• [Instructions to follow]
Would you please retype, exactly, the lines of the listing below between the line with "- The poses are" and the line with "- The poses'", inclusive?
** Opening Data provided block **
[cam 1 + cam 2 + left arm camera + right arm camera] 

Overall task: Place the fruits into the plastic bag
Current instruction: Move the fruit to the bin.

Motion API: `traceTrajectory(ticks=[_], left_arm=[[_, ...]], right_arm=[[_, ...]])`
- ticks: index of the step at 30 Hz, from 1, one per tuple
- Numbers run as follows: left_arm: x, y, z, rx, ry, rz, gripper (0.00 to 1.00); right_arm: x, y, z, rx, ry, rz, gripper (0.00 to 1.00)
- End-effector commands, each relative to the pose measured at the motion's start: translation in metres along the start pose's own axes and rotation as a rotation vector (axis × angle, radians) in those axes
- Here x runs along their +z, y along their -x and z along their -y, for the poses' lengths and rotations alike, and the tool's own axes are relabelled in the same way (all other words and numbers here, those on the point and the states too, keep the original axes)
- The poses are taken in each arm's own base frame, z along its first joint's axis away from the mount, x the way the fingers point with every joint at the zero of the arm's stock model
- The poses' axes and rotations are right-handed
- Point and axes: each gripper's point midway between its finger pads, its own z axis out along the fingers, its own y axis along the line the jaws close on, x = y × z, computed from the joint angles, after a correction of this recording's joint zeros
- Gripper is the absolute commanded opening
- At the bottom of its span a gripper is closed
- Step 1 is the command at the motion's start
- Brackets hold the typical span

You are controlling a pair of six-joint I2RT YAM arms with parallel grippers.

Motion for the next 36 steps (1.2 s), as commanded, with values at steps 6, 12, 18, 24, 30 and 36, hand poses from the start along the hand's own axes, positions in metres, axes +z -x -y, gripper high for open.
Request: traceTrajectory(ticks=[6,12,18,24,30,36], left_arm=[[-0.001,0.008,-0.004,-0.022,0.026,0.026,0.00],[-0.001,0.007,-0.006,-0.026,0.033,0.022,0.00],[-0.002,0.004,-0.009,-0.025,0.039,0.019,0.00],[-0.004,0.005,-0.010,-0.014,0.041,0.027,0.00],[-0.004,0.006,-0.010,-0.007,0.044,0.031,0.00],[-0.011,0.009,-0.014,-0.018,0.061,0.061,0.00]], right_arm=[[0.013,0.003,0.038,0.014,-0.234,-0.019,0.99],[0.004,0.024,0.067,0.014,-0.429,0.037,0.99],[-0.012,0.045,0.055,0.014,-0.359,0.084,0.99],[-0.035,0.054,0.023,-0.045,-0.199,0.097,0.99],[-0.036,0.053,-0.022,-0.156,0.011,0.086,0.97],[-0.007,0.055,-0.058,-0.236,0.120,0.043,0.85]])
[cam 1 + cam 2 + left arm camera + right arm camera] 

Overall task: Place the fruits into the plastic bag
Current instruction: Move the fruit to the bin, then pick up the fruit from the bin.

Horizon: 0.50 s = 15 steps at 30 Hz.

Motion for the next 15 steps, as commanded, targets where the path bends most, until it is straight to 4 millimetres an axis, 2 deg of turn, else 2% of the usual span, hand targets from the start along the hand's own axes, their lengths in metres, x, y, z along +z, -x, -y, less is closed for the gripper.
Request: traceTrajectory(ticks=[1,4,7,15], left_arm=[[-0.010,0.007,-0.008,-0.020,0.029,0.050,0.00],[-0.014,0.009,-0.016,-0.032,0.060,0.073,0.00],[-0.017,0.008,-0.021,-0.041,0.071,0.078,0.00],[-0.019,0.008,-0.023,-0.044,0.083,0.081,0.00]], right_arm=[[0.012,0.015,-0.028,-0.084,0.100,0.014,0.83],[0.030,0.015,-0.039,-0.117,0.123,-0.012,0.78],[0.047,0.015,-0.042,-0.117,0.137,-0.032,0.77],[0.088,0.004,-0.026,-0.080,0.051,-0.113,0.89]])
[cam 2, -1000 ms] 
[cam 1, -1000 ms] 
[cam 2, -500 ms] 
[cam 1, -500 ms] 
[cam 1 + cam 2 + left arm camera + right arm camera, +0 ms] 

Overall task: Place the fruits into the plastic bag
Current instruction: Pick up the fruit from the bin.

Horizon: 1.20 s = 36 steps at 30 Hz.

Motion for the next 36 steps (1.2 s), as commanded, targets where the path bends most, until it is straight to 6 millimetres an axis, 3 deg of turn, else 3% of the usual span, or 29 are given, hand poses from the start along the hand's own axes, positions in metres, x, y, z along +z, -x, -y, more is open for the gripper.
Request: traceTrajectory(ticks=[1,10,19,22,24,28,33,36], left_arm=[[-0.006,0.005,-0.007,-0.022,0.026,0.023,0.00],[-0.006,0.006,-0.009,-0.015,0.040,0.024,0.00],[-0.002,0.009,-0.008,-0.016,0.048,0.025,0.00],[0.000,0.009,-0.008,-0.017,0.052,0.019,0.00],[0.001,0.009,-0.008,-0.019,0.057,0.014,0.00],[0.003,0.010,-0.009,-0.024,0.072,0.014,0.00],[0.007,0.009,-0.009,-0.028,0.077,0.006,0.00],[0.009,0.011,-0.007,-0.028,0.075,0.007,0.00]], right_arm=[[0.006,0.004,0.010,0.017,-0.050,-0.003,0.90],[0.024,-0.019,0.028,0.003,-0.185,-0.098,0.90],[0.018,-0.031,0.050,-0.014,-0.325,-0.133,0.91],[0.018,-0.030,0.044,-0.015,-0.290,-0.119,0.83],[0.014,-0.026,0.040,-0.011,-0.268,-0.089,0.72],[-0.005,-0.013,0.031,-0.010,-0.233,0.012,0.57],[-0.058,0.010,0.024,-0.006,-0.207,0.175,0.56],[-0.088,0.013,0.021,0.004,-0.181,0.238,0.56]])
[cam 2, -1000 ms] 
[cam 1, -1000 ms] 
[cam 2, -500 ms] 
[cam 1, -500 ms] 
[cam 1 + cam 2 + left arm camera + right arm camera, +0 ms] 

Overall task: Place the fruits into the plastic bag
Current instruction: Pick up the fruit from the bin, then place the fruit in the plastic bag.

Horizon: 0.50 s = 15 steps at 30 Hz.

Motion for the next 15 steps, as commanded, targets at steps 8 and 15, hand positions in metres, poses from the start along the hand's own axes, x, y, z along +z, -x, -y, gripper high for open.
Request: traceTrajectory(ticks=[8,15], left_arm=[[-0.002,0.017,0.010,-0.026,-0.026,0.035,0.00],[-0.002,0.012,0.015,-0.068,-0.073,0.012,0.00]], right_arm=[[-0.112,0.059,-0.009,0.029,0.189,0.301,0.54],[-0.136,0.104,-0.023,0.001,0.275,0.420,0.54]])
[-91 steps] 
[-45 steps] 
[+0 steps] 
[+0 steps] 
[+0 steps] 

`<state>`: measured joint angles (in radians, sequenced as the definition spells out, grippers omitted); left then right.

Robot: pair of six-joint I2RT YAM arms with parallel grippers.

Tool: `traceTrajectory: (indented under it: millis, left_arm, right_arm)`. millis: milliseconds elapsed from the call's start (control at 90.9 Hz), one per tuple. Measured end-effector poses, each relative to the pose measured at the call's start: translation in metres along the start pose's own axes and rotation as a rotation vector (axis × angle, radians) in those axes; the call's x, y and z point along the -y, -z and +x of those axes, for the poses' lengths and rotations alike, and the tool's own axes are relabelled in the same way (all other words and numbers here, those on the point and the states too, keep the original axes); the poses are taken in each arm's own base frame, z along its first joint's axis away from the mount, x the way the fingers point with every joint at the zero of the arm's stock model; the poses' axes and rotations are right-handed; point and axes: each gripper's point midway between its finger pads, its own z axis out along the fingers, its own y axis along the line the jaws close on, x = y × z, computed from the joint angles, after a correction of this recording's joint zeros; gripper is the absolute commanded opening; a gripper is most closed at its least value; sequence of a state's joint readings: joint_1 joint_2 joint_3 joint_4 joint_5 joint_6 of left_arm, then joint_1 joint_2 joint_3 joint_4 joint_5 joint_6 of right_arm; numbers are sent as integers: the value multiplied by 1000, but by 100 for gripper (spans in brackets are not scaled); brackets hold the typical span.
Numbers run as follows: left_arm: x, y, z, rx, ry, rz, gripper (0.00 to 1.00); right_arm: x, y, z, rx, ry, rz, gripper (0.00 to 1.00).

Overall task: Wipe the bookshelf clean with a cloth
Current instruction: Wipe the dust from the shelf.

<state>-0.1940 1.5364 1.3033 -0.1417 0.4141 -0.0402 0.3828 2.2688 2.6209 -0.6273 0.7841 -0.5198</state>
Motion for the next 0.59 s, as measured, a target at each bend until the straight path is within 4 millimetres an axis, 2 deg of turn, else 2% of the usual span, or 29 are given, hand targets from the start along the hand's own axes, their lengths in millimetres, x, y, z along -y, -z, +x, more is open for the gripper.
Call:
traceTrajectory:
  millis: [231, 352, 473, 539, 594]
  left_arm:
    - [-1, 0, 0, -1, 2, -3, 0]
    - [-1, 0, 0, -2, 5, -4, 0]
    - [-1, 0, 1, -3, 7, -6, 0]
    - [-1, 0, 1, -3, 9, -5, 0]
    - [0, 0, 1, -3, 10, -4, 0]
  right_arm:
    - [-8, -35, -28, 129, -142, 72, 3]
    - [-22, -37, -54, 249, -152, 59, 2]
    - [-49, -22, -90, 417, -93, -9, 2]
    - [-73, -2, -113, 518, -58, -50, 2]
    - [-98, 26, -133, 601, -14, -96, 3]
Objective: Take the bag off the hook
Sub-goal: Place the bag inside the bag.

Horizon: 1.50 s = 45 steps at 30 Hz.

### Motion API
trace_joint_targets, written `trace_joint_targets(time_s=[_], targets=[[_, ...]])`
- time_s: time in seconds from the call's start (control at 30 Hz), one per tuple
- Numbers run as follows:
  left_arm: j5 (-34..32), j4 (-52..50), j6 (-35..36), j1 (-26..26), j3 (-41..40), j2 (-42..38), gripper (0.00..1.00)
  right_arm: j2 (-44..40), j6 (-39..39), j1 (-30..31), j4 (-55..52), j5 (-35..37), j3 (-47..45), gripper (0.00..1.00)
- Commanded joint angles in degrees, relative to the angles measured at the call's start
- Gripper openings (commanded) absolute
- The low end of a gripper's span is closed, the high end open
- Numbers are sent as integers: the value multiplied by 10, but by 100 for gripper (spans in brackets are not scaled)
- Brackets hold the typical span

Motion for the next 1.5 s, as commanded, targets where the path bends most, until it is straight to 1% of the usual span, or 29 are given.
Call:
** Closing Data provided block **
• [Output of the exercise]
- The poses are taken in each arm's own base frame, z along its first joint's axis away from the mount, x the way the fingers point with every joint at the zero of the arm's stock model
- The poses' axes and rotations are right-handed

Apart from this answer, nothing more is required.